Work instruction:
Look through the data below for the line with "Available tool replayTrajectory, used" and the line with "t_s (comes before", then output those two and all lines in between, exactly as written.

Material for this exercise:
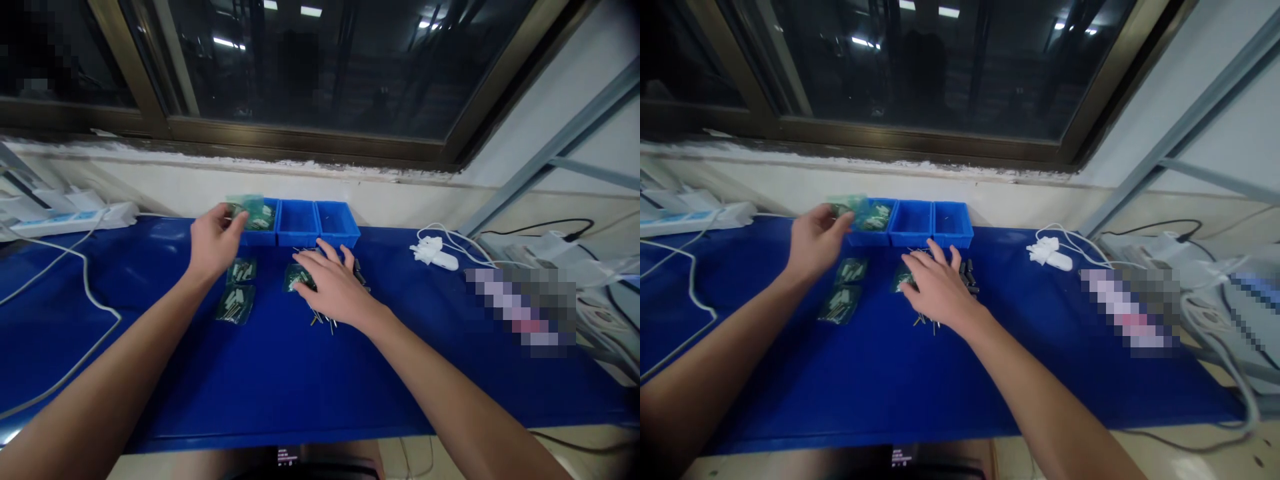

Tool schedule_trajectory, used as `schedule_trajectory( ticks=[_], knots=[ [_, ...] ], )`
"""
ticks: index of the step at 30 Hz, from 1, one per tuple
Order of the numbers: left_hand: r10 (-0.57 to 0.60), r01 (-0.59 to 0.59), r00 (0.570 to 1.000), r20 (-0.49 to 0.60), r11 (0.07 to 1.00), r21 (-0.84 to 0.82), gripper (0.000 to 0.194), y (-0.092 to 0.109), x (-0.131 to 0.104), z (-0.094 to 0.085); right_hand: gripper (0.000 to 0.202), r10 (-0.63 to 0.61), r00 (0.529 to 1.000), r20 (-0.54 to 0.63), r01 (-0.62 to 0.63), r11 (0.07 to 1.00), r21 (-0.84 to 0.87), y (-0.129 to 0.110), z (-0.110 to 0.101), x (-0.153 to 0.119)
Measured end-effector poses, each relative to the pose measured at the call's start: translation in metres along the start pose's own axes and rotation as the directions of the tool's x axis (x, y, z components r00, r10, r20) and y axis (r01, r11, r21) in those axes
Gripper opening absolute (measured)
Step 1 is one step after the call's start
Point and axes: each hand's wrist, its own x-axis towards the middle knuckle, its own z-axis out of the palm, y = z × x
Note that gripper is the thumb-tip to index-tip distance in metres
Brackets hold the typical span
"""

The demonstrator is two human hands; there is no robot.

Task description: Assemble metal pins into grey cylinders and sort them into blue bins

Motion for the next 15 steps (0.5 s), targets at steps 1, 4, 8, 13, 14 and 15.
schedule_trajectory(
  ticks=[1,4,8,13,14,15],
  knots=[
    [0.010,-0.006,0.999,-0.038,0.994,0.108,0.030,-0.003,0.009,-0.001,0.052,-0.009,0.999,0.032,0.009,1.000,-0.006,0.000,0.002,0.000],
    [0.186,-0.170,0.982,-0.014,0.923,0.345,0.036,-0.009,0.037,0.005,0.045,-0.019,0.998,0.054,0.018,1.000,0.008,0.001,0.005,0.000],
    [0.223,-0.363,0.927,0.303,0.738,0.568,0.047,-0.011,0.062,0.016,0.040,-0.056,0.998,0.003,0.055,0.998,0.023,0.004,0.006,-0.001],
    [0.160,-0.460,0.856,0.492,0.669,0.584,0.047,-0.015,0.071,0.017,0.042,-0.155,0.984,-0.092,0.159,0.987,0.033,0.005,0.003,-0.001],
    [0.169,-0.469,0.853,0.494,0.665,0.582,0.048,-0.015,0.072,0.016,0.043,-0.175,0.978,-0.115,0.181,0.983,0.036,0.006,0.003,-0.001],
    [0.189,-0.477,0.852,0.489,0.665,0.574,0.049,-0.015,0.072,0.015,0.045,-0.195,0.971,-0.141,0.203,0.978,0.044,0.006,0.003,-0.001]
  ],
)
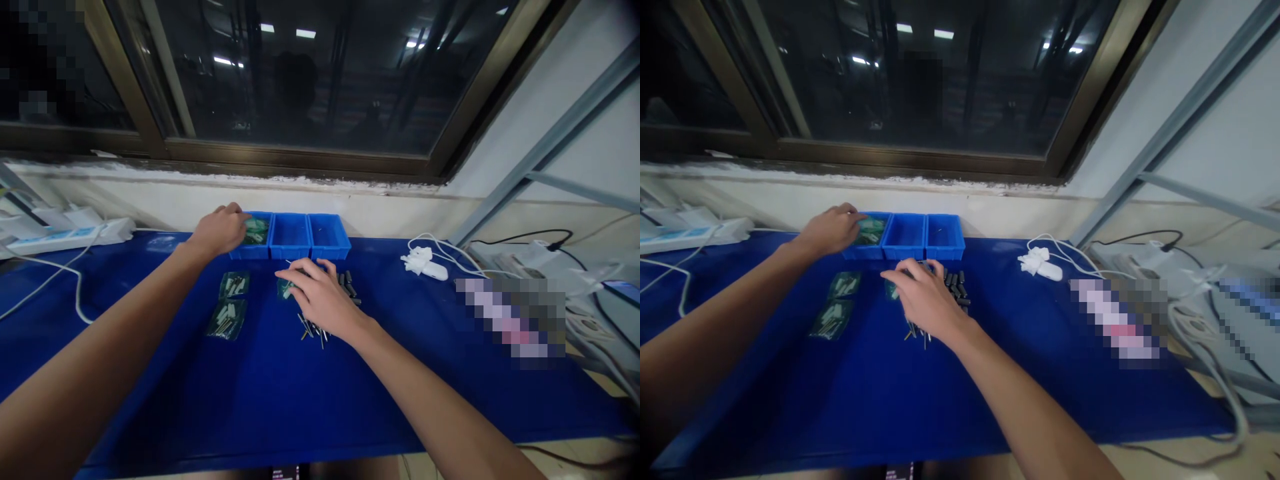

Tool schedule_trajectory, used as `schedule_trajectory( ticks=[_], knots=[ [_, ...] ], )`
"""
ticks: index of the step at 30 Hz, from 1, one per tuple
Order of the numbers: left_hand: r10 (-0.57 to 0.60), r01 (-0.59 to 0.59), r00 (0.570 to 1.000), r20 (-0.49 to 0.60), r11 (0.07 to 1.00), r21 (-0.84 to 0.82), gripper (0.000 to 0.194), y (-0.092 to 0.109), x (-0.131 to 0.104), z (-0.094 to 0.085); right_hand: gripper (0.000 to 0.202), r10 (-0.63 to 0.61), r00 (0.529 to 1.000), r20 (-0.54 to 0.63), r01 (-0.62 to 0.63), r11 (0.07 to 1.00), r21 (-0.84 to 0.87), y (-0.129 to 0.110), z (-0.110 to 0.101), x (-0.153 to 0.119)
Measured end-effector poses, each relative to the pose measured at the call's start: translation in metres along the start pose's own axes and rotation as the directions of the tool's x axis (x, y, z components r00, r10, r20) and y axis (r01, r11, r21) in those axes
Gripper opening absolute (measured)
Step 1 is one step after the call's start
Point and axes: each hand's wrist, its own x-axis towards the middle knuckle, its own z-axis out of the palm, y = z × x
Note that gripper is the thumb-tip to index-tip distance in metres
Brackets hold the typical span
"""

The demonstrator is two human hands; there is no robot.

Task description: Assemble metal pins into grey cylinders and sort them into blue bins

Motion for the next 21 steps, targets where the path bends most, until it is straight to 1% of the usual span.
schedule_trajectory(
  ticks=[2,3,5,7,9,13,18,21],
  knots=[
    [0.041,-0.041,0.999,-0.027,0.999,-0.030,0.050,0.001,-0.001,-0.001,0.045,-0.032,0.998,-0.059,0.034,0.998,0.043,0.001,0.001,0.001],
    [0.066,-0.066,0.998,-0.011,0.997,-0.044,0.050,0.003,-0.002,-0.002,0.044,-0.035,0.995,-0.093,0.042,0.996,0.076,0.002,0.002,0.002],
    [0.097,-0.094,0.992,0.074,0.995,-0.044,0.053,0.007,-0.004,-0.002,0.041,-0.032,0.985,-0.168,0.058,0.986,0.155,0.004,0.004,0.003],
    [0.074,-0.074,0.987,0.146,0.997,-0.008,0.057,0.012,-0.006,-0.001,0.038,-0.023,0.970,-0.243,0.080,0.971,0.226,0.005,0.006,0.005],
    [0.020,-0.023,0.987,0.160,1.000,0.019,0.061,0.015,-0.008,0.000,0.035,-0.022,0.955,-0.296,0.104,0.959,0.264,0.006,0.008,0.006],
    [-0.036,0.032,0.984,0.172,0.999,0.025,0.064,0.017,-0.009,0.002,0.033,-0.045,0.940,-0.337,0.140,0.955,0.261,0.005,0.008,0.006],
    [-0.037,0.039,0.978,0.206,0.999,-0.003,0.064,0.016,-0.007,0.001,0.031,-0.039,0.927,-0.373,0.146,0.953,0.264,0.006,0.006,0.006],
    [-0.029,0.034,0.975,0.220,0.999,-0.017,0.063,0.017,-0.003,0.004,0.030,-0.033,0.923,-0.384,0.143,0.954,0.262,0.007,0.006,0.005]
  ],
)
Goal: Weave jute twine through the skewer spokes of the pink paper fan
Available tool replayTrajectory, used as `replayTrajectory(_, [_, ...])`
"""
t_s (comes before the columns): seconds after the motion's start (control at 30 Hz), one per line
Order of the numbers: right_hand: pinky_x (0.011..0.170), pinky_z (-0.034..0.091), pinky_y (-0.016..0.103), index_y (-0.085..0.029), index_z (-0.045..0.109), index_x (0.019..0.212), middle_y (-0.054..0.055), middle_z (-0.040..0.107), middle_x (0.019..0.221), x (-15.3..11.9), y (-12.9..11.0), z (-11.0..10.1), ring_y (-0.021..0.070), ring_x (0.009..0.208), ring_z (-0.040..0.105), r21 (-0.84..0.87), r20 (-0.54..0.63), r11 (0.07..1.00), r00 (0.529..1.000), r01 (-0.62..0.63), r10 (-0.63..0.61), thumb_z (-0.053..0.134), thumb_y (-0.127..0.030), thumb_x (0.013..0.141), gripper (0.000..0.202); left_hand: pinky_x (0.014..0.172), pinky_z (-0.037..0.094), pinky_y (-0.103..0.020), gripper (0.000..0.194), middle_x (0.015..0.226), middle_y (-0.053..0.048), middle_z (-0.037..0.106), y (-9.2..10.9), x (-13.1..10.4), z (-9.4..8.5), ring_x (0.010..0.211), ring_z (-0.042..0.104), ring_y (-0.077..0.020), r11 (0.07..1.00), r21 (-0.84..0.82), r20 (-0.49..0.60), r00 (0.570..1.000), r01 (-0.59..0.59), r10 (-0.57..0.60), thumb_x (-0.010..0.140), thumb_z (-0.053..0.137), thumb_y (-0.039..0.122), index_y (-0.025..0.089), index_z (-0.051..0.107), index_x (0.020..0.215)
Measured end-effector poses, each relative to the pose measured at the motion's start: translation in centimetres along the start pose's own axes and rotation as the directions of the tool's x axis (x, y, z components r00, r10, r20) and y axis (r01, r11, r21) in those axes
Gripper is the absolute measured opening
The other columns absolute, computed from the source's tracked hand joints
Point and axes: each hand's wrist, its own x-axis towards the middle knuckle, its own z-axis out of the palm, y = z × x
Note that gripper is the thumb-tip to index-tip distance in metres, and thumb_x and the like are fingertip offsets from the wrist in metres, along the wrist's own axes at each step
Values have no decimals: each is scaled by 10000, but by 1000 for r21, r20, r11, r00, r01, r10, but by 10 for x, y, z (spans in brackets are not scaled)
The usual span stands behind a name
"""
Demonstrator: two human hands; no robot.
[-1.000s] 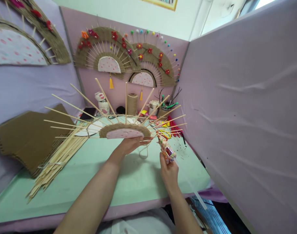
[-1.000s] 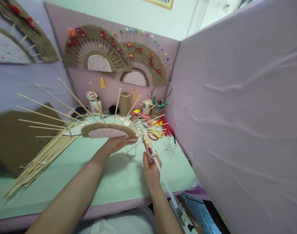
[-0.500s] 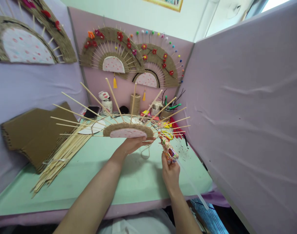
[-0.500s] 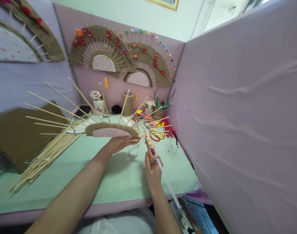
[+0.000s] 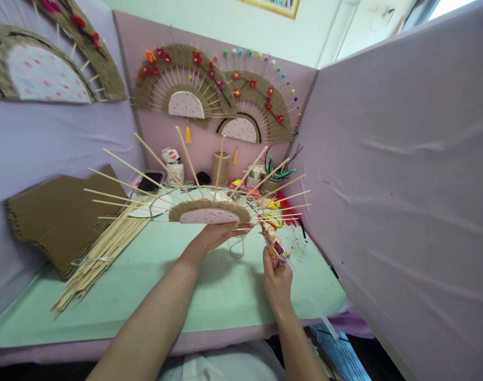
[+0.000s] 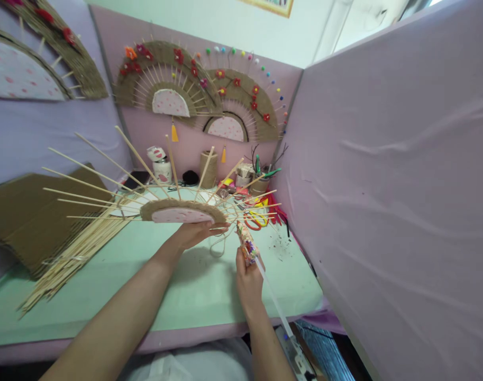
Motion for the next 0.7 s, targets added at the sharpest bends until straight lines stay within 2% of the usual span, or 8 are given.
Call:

Worked solution:
Available tool replayTrajectory, used as `replayTrajectory(_, [_, ...])`
"""
t_s (comes before the columns): seconds after the motion's start (control at 30 Hz), one per line

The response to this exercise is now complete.